Long-term studies are available for two lower homologues and constituents of ‘propane-1,2-diol, propoxylated’, mono- and dipropylene glycol. These two substances are normally present in the commercial ‘propane-1,2-diol, propoxylated’ at concentration levels of 0-2% and 0 -50%, respectively. For dipropylene glycol, an NTP 2-year drinking water study with rats and mice was available for assessment (National Toxicology Program, 2004a). In the rat study, the exposure concentrations for the 2-year drinking water study were 0, 2,500, 10,000, and 40,000 ppm, corresponding to actual average ingested doses of 115, 470 and 3040 mg/kg bw/day in males and 140, 530 and 2330 mg/kg bw/day in females. In the study with mice, the used exposure levels were 0, 10000, 20000 and 40000 ppm, corresponding to average ingested doses of 735, 1220 and 2390 mg/kg bw/day (males) and 575, 1040 and 1950 mg/kg bw/day (females). In the rat study, dipropylene glycol-related non-neoplastic lesions were found in the kidney, liver, and nose (see Section on repeated dose toxicity for more details). In the mice study, no compound-related neoplasms or non-neoplastic lesions were observed; only the reduced body weights (see Section on repeated dose toxicity for further details). In conclusion, no evidence of carcinogenic activity of dipropylene glycol was observed in either rats or mice in the 2 -year drinking water study.

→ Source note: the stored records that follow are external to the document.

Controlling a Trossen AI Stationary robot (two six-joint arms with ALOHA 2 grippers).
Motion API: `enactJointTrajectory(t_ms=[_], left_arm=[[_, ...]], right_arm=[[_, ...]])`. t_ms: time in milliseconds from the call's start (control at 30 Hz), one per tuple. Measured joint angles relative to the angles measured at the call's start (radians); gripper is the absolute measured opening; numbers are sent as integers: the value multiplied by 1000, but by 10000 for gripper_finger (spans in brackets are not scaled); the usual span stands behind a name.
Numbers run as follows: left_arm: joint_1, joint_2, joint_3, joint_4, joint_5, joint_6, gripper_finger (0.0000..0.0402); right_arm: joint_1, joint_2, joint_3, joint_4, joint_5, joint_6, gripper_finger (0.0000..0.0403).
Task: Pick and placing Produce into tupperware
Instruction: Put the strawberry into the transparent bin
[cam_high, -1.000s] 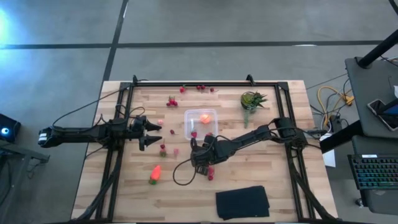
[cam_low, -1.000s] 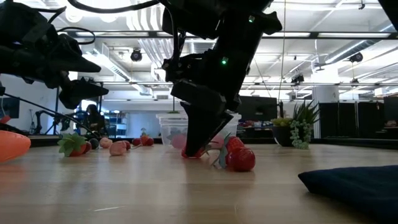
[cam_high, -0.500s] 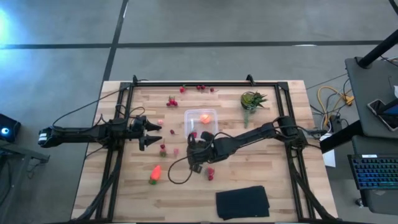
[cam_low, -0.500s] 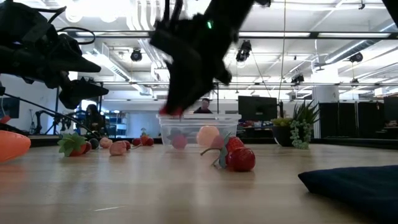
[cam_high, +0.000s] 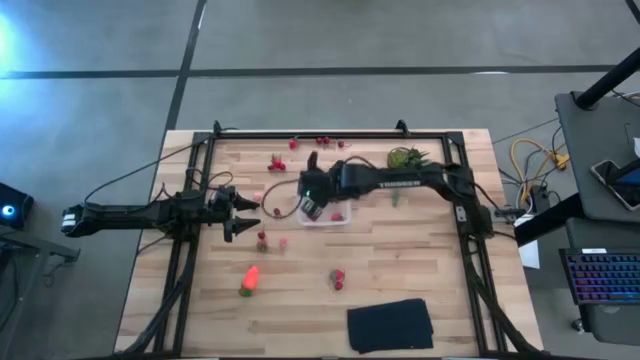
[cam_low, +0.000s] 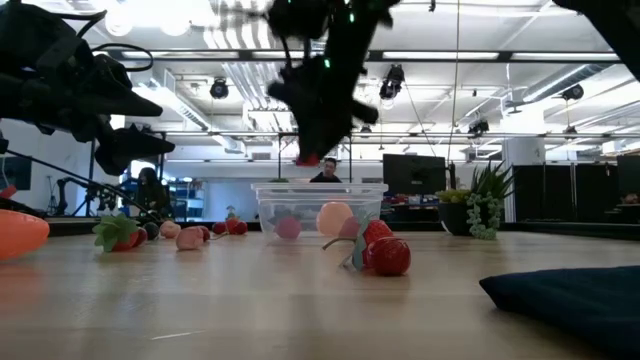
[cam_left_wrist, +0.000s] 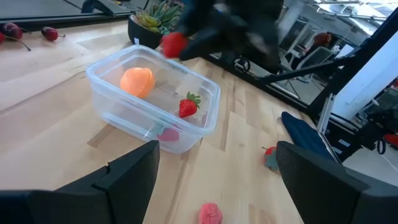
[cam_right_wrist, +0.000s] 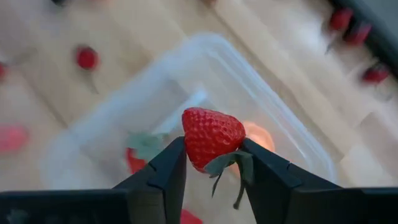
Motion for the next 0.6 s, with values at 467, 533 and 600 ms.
enactJointTrajectory(t_ms=[467,533,600], left_arm=[[0,0,0,0,0,0,306],[0,0,0,0,0,0,306],[0,0,0,0,0,0,306]], right_arm=[[62,0,-43,-18,-134,-11,287],[105,-7,-42,-29,-149,-41,300],[152,-13,-41,-67,-156,-29,305]])
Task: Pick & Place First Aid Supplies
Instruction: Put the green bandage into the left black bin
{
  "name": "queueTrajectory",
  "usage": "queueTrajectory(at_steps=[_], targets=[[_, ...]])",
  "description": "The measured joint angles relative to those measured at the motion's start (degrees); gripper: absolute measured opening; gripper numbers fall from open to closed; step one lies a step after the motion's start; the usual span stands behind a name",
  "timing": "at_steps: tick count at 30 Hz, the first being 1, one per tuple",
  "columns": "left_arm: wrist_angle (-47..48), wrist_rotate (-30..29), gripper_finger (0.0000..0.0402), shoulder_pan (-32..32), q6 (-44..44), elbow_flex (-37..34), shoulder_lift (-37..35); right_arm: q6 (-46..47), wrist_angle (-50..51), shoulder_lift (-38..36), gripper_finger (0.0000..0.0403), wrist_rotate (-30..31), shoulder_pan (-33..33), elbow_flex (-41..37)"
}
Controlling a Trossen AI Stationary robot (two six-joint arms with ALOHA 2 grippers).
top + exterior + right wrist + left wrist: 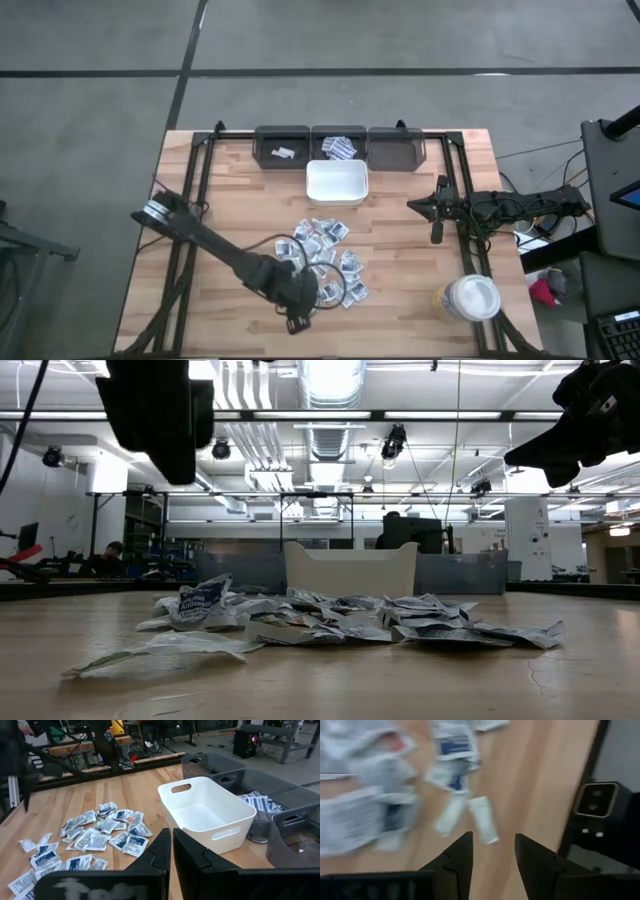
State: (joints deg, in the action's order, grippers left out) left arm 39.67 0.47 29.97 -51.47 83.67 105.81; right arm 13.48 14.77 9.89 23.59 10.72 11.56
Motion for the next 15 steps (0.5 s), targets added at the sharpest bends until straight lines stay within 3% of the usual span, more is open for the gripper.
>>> queueTrajectory(at_steps=[7,15], targets=[[-7.7,4.6,0.0138,0.6,-0.1,1.4,6.4,0.0,0.0,0.0,0.0018,0.0,0.0,0.0],[-7.9,3.5,0.0138,1.1,-3.8,2.5,9.7,0.0,0.0,0.0,0.0018,0.0,0.0,0.0]])
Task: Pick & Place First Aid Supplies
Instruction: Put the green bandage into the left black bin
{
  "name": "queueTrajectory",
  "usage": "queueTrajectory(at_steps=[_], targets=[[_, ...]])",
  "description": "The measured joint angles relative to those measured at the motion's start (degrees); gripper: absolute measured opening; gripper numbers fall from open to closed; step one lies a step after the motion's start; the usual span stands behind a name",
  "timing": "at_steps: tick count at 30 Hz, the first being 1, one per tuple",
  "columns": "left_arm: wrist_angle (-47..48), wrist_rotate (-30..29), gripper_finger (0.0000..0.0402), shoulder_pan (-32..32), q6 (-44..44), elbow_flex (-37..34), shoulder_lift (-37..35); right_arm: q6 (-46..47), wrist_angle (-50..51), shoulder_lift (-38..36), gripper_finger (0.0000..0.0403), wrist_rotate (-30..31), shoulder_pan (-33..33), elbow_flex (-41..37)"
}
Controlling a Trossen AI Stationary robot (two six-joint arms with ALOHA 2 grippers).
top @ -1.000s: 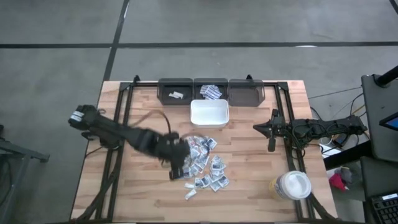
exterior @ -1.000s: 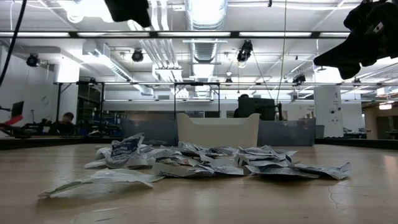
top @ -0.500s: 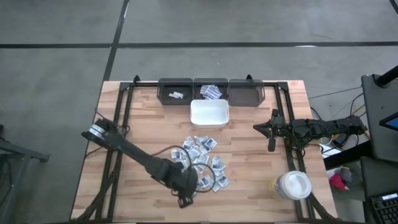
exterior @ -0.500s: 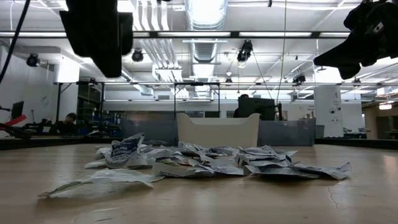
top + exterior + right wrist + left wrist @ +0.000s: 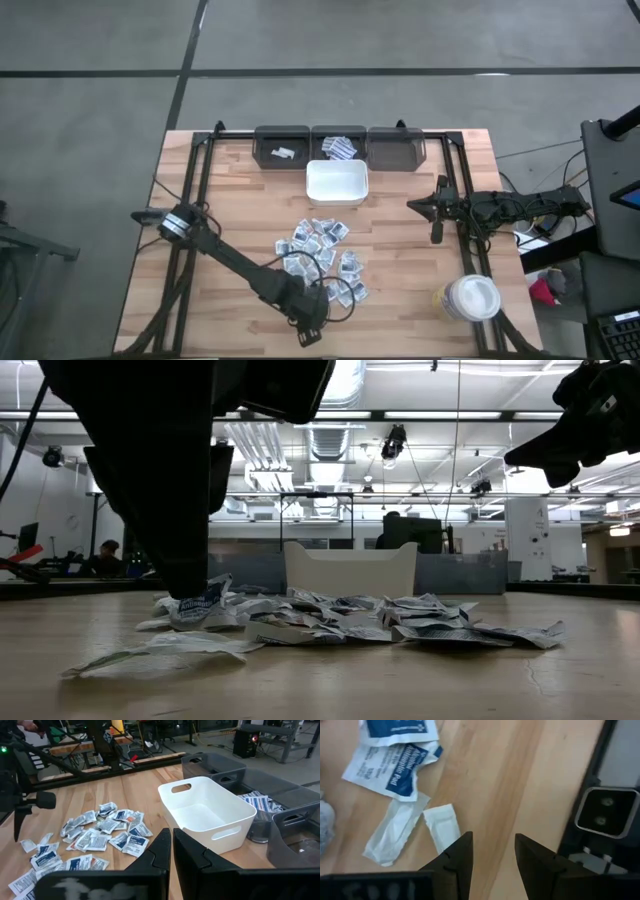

Also two long-term studies with rats, using 2 years and 140 days exposure duration, and a 104 -week study with dogs with another constituent and structural homologue of ‘propane-1,2-diol, propoxylated’, monopropylene glycol, were available for assessment. Gaunt et al., 1972, administered diets containing 0, 6250, 12500, 25000 and 50000 ppm monopropylene glycol to groups 30 male and 30 female weanling rats for 2 years. No adverse effects and no histopathological changes, including (pre-) neoplastic lesions, were noted at the highest tested dose, resulting in NOAELs of 1700 mg/kg bw/day and 2100 mg/kg bw/day for male and female rats, respectively, based on the determined daily average food intake.

In the old study of Seidenfeld et al., 1932, with only limited parameters examined, groups of 5 rats were administered propylene glycol in drinking water as 0, 1, 2, 5, 10, 25 and 50% solutions for 140 days, corresponding to average daily doses of 1600, 3680, 7700, 13200, 21000 and 37000 mg/kg bw/day, respectively. Histopathological examination was performed on kidneys, hearts, spleens and livers. All animals given 25% or 50% propylene glycol in water died within the first 9 days of treatment. No adverse effects were noted in other dose groups, resulting in NOAEL of 13200 mg/kg bw/day.

In the 104-week study with dogs reported by Weil et al., 1971, groups of 5 male and 5 female beagle dogs were fed diets containing monopropylene glycol at dosage levels of 5000 and 2000 mg/kg bw for 2 years. A second series of animals was given an isocaloric amount of dextrose mixed with food (2540 and 6350 mg/kg bw/day) and served as another set of controls. Micropathology was performed at the end of the study period. Apart from a slight increase in bone marrow activity in female dogs from the high dose group, histopathological lesions occurred with comparable severity and incidence in the treated, control and equicaloric control groups. The change in bone marrow activity was considered a physiological, rather than a toxicological, response. Overall, there were no adverse, treatment-related histopathological changes linked to chronic ingestion of propylene glycol.

In a limited dermal carcinogenicity of Stenbäck et al. (1974) ), groups of 50 female Swiss mice were treated twice a week with 0.02 ml of either neat monopropylene glycol or its 50% or 10% solution in acetone, by dropping Mice were allowed to die spontaneously or killed when moribound. Complete necropsies were performed on all animals and the skin and all grossly observed tumors and other lesions were examined histopathologically. The authors concluded that no substance-caused increase in tumor evidence was evidenced in any group and monopropylene glycol is not carcinogenic by dermal route of exposure.

In summary, based on the available studies with mono- and dipropylene glycol, there is no indication that ‘propane-1,2-diol, propoxylated’ may be carcinogenic.